The film's woke positioning emerges primarily from its international cast composition and its embrace of spirituality as a universalizing force that transcends cultural boundaries. However, this universalism actively prevents deeper engagement with representation or social consciousness. The score remains modest because the film simply does not attempt to grapple with the markers that define contemporary progressive cultural sensibility. It is a work of 2010 spiritual drama, not a work of social commentary, and should be evaluated accordingly.

Analysis generated by our Consciousness Algorithm

Critic Reviews

56%from 42 reviews
Chicago Sun-Times100

This is a film for intelligent people who are naturally curious about what happens when the shutters close.

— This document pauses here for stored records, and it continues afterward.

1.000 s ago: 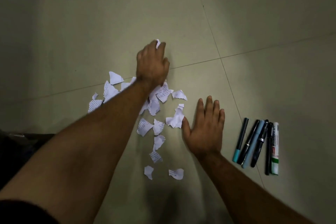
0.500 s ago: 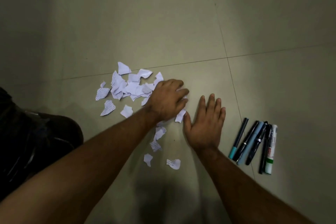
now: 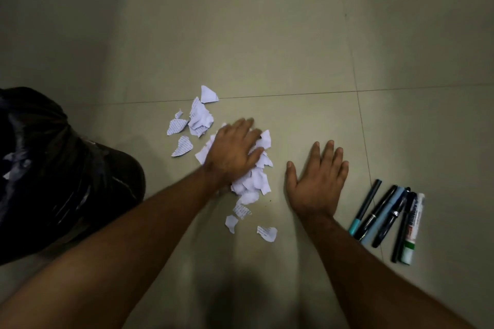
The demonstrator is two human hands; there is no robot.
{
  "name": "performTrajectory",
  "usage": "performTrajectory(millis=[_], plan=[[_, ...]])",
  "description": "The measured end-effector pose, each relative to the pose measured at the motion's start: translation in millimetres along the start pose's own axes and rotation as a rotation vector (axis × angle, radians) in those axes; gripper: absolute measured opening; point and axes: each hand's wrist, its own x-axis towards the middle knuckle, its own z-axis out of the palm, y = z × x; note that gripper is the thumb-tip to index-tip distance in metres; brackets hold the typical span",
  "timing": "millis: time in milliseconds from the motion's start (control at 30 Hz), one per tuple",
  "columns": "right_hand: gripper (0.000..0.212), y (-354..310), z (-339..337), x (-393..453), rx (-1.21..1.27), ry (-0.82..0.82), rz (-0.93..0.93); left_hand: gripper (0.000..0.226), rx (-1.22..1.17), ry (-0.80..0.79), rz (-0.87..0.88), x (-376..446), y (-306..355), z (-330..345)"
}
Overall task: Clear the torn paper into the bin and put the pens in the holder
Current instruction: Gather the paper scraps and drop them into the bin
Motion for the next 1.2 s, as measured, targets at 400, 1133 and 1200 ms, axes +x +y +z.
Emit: performTrajectory(millis=[400, 1133, 1200], plan=[[0.073, 0, 6, 0, -0.018, 0.041, -0.008, 0.073, -0.059, 0.003, -0.290, 34, -60, -11], [0.067, 6, 13, -4, 0.071, 0.058, -0.034, 0.063, -0.288, 0.064, -0.307, -11, -7, -2], [0.065, 6, 10, -3, 0.090, 0.046, -0.035, 0.064, -0.253, -0.090, -0.220, 0, 8, -9]])
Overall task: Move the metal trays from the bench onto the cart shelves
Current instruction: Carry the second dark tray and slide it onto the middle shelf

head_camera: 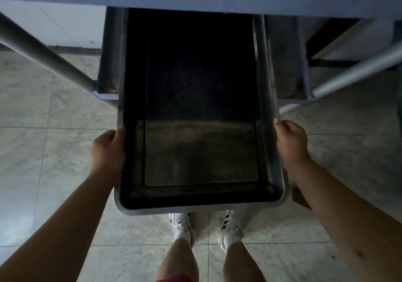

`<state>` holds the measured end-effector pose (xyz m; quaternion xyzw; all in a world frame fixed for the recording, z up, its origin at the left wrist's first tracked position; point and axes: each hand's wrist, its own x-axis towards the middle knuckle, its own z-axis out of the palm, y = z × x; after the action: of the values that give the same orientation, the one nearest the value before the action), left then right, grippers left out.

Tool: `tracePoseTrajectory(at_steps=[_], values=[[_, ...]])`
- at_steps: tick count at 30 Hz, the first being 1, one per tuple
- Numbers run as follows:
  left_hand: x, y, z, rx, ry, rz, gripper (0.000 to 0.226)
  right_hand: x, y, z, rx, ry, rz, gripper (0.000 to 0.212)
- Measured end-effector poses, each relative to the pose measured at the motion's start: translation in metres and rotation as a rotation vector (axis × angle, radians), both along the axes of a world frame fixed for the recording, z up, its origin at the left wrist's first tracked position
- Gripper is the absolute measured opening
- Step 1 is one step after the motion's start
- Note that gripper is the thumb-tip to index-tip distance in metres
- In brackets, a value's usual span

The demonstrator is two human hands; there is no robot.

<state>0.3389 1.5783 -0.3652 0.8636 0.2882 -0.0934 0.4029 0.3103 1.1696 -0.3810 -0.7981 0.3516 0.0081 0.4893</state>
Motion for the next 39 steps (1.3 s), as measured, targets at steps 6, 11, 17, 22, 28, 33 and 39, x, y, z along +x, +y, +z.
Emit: tracePoseTrajectory(at_steps=[6,11,17,22,28,33,39], values=[[0.02,0.0,-0.013,-0.02,-0.024,0.022,0.055,0.033,0.0,-0.02,0.042,-0.04,0.017,0.044],[0.028,-0.008,-0.023,-0.091,-0.026,0.058,0.052,0.057,-0.005,-0.029,0.006,-0.014,0.031,0.043],[0.036,-0.012,-0.034,-0.186,-0.045,0.157,0.046,0.089,-0.013,-0.038,0.003,-0.013,0.104,0.044],[0.038,-0.02,-0.033,-0.323,-0.025,0.228,0.036,0.129,-0.023,-0.035,-0.136,0.073,0.314,0.043],[0.035,-0.032,-0.025,-0.367,-0.004,0.314,0.035,0.073,-0.03,-0.016,-0.214,0.1,0.028,0.049],[0.027,-0.045,-0.03,-0.421,-0.003,0.364,0.032,-0.061,0.05,-0.007,0.265,0.142,-0.271,0.027],[0.001,-0.089,-0.039,-0.411,-0.06,0.465,0.036,-0.049,0.081,-0.012,0.503,-0.07,-0.458,0.009]])
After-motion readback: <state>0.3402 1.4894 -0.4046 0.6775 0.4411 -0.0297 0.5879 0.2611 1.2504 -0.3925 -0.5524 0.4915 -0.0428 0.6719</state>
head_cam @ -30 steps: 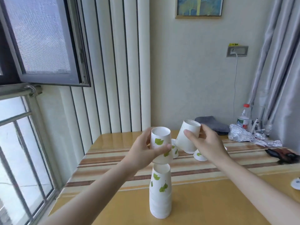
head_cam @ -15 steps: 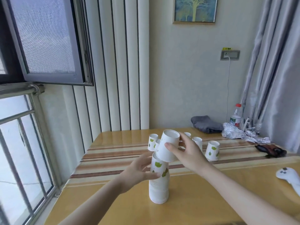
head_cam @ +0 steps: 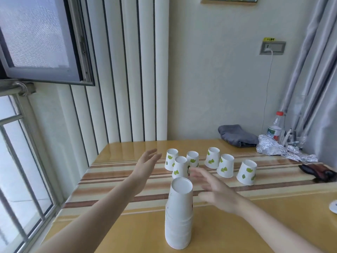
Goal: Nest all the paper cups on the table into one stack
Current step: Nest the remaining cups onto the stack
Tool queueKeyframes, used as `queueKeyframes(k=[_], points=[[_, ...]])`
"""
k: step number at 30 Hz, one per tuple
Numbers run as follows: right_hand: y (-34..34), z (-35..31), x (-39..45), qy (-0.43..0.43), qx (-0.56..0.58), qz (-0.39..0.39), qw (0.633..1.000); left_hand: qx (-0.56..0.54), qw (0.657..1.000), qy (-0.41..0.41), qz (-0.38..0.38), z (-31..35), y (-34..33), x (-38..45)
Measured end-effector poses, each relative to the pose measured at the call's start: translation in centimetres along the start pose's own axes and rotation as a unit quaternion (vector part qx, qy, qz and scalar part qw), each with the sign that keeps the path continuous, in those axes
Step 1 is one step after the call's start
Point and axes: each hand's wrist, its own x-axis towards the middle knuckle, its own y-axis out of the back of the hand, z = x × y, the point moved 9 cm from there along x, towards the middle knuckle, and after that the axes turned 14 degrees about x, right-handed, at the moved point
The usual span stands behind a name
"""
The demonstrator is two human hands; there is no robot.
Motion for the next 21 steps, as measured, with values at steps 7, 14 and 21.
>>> queueKeyframes(k=[7,14,21], points=[[7.9,3.8,9.7,-0.010,-0.049,0.190,0.981,0.130,0.991,0.013,0.013,-1.7,-3.7,9.7],[8.9,6.6,16.8,0.008,-0.132,0.161,0.978,0.264,0.964,-0.032,-0.031,-2.5,-5.8,16.6],[8.5,8.4,20.5,0.001,-0.251,0.068,0.966,0.322,0.941,-0.053,-0.086,-4.6,-6.0,17.6]])
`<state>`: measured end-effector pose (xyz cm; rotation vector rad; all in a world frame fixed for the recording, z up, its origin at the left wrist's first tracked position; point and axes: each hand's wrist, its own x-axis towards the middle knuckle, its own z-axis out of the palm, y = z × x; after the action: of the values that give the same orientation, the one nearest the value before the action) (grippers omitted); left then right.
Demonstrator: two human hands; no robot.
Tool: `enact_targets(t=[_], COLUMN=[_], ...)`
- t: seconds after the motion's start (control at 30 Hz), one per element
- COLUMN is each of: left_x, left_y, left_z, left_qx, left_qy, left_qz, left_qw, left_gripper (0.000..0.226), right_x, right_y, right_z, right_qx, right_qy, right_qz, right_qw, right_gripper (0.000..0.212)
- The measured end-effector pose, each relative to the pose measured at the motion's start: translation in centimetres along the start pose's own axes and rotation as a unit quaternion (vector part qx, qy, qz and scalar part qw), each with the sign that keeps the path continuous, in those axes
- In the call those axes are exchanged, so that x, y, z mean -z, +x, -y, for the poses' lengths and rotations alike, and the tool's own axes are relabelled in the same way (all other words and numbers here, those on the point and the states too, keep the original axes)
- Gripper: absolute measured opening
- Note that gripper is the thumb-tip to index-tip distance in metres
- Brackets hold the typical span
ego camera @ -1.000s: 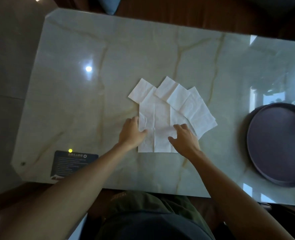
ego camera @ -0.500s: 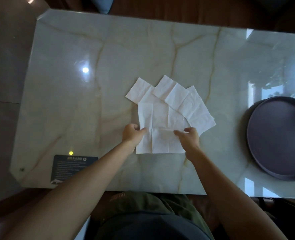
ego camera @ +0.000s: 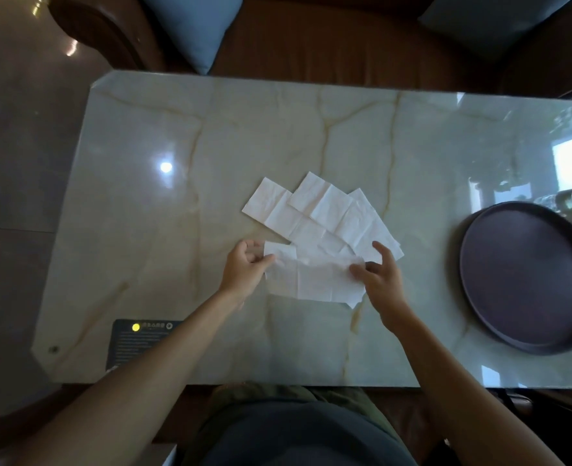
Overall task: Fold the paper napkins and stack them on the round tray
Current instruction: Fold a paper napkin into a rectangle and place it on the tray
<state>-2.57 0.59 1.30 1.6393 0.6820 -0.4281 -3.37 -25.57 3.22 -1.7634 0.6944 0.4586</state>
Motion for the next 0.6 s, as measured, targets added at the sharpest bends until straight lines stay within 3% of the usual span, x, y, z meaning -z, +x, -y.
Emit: enact_targets(t=[0.07,0.13,0.27,0.4,0.6], left_x=[0.4,0.6,0.9,1.0,1.1], left_y=[-0.6,-1.1,-1.9,-2.6,-3.1], left_z=[-1.1,-2.3,-3.9,-5.2,-6.8], left_qx=[-0.039,-0.076,-0.111,-0.138,-0.186], left_qy=[0.014,0.034,0.085,0.141,0.177], left_qz=[0.015,0.045,0.089,0.077,0.061], left_qw=[0.999,0.995,0.986,0.977,0.965], left_gripper=[0.045,0.05,0.038,0.04,0.038], right_x=[0.9,1.7,2.9,3.7,4.6], right_y=[-0.4,-0.7,-0.7,-0.3,0.0], right_z=[0.6,1.4,3.2,4.4,5.7], right_qx=[0.038,0.065,0.087,0.087,0.044], right_qy=[-0.012,-0.019,-0.016,-0.01,0.107], right_qz=[0.022,0.04,0.057,0.058,0.074], right_qw=[0.999,0.997,0.994,0.995,0.99], right_gripper=[0.052,0.046,0.038,0.022,0.018])
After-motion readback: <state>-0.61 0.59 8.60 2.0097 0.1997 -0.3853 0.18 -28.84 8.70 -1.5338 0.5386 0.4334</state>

Roger EbertRead Full Review →
San Francisco Chronicle100

What's much more fascinating and enriching is Eastwood's Olympian vision, the sympathetic and all-encompassing understanding of the pain and grandeur of life on earth.

Mick LaSalleRead Full Review →
Los Angeles Times90

This is quiet but potent filmmaking that believes nothing is more important than the story it has to tell.

Kenneth TuranRead Full Review →
New York Daily News20

It doesn't help that Eastwood's laconic style is as torpid as it was in such misfires as "Midnight in the Garden of Good and Evil" and "Changeling."